The re-emergence of European nationalism proves to be a much more dangerous concept for both the United Kingdom’s national security and European security. With extremist political movements, having “re-emerged in Europe” the risks to national security while not immediately apparent, could be significant (Davies and Lynch 2002:39). When the increasing levels of global immigration, international terrorism and national sovereignty are prominent topics of conversation both within society and within security literature it is unsurprising that nationalism within Europe has been seen to have spiked. The nationalist movement however, is not unique to Europe but due to recent political moves like the UK’s departure from the European Union (EU), we are to focus on the role that nationalism has played on the continent in recent decades.
While not all nationalist movements and parties adopt fascist or neo-fascist agendas, across Europe the rising of nationalist parties have been described as displaying “characteristics that are eerily reminiscent of fascism” (Davies and Lynch 2002:40). These concepts are based on expanded fears of the loss of national sovereignty and are often dramatised by media representations of violent political events. After the terrorist attacks in September 2001 known as 9/11 took place international fear spiked, while border and other security protocols increased accordingly.
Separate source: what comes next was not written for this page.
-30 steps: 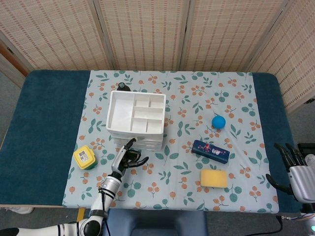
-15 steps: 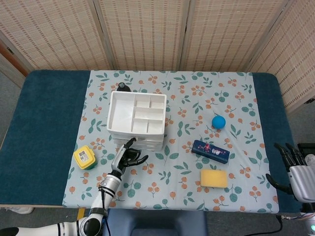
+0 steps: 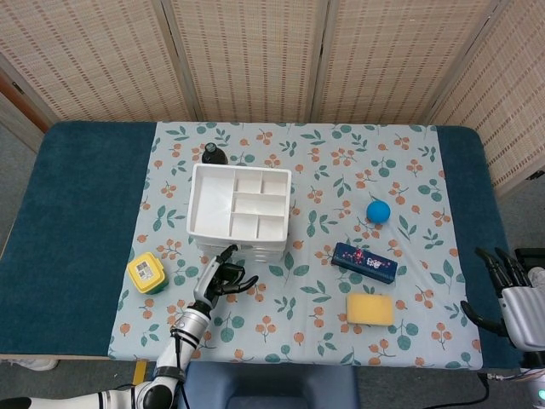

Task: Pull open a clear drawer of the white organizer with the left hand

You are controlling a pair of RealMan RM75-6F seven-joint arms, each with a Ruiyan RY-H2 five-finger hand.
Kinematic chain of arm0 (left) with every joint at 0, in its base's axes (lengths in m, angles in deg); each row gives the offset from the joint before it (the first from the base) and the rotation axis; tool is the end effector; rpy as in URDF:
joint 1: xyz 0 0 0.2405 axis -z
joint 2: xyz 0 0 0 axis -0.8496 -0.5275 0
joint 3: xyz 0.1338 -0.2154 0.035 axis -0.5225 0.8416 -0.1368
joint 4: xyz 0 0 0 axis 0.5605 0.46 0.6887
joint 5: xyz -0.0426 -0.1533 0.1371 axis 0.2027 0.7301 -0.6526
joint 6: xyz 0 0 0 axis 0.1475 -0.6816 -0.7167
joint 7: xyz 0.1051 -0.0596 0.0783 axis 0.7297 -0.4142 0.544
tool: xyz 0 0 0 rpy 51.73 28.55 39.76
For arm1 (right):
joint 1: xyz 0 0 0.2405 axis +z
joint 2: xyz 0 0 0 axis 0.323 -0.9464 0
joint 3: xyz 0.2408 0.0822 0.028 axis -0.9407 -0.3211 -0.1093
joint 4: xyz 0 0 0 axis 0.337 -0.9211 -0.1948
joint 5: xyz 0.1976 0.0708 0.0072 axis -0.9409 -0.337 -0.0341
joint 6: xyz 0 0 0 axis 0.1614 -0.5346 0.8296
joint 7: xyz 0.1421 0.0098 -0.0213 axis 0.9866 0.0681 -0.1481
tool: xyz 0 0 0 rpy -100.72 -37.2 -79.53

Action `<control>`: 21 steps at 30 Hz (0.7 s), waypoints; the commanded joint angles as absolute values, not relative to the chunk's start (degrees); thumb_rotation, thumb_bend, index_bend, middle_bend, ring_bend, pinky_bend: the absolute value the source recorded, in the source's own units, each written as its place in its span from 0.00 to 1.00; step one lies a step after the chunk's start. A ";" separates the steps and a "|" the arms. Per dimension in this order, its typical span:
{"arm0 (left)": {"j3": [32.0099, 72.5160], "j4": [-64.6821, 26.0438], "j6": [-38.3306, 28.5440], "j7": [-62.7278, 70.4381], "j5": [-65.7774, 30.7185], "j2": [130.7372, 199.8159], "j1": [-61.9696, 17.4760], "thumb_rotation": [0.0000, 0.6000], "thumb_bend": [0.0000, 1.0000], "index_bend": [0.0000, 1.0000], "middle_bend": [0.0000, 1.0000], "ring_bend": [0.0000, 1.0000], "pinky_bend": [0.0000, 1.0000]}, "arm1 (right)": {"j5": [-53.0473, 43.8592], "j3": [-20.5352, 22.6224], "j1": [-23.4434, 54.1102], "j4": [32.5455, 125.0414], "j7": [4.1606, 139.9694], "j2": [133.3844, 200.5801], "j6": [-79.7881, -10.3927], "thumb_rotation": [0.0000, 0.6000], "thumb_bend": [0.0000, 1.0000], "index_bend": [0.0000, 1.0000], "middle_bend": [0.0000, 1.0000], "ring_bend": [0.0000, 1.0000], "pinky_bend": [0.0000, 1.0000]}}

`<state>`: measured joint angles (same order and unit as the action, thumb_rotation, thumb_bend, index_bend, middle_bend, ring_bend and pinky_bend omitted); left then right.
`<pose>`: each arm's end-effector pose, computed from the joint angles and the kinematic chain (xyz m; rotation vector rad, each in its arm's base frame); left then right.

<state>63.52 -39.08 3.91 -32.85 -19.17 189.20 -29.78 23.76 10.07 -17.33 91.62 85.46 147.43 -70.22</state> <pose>-0.0946 0.2755 -0.0780 -0.8202 -2.3917 -1.6553 -0.3248 -0.1571 0.1698 1.3484 -0.9998 1.0556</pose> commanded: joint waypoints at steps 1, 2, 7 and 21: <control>63.31 -39.29 3.84 -32.92 -19.43 189.13 -29.94 1.00 0.21 0.33 0.94 1.00 1.00 | 23.79 10.08 -17.32 91.60 85.46 147.44 -70.20 1.00 0.29 0.00 0.13 0.01 0.07; 63.25 -39.42 3.78 -32.98 -19.52 189.07 -30.04 1.00 0.21 0.33 0.94 1.00 1.00 | 23.79 10.09 -17.33 91.60 85.48 147.44 -70.20 1.00 0.29 0.00 0.13 0.01 0.07; 62.70 -40.10 3.66 -32.85 -19.70 188.86 -30.45 1.00 0.21 0.34 0.94 1.00 1.00 | 23.77 10.09 -17.38 91.49 85.58 147.45 -70.25 1.00 0.29 0.00 0.13 0.01 0.07; 60.08 -42.77 2.99 -33.06 -21.44 187.96 -32.25 1.00 0.21 0.33 0.94 1.00 1.00 | 23.83 10.17 -17.50 91.09 85.98 147.55 -70.36 1.00 0.29 0.00 0.13 0.01 0.07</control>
The rise of the far right has also been described as the product of rapid globalisation (Guibernau, 2010). Globalisation has been a key enabler in trade developments, manufacturing production and improvements in technology. It is argued in development literature that globalisation can cause “traditional social structures, especially those based on class and religion” to break down. As a result, those who have lost their place in society gain attraction to “ethnic nationalism” (Guibernau, 2010:6). This failure in a sense of belonging increases the connection to identity, which in its most basic form is nationality, which forms a “sense of belonging to a particular ‘nation’”, most often their home nation (Henk Dekker et al 2003: 347).
With the rise in migration due to prosperity and the ever expanding scope and powers of the EU, these rapid changes have encouraged “feelings of insecurity and uncertainty” and enabled the ‘new radical right’ to relate their policies to the political climate (Guibernau, 2010:6). Guibernau (2010:6) argues that as a result of globalisation, the ‘new radical right’ has been able to draw a distinction and expand these dichotomies through politics in order to create a national agenda of those individuals “who belong and the others”. These parties have been able to tap into the recent growth of anti-European sentiment that has swept the continent. With the natural form of politics within European nations taking the form of primarily one party, sovereign governance systems, the role of the EU’s collaborative power has been difficult to swallow for some nations (2019:57). Taking the UK as an example, the rise of anti-EU feelings among UK citizens has seen the increase in nationalist groups like, the National Front, Britain First, the British National Party (2019:86).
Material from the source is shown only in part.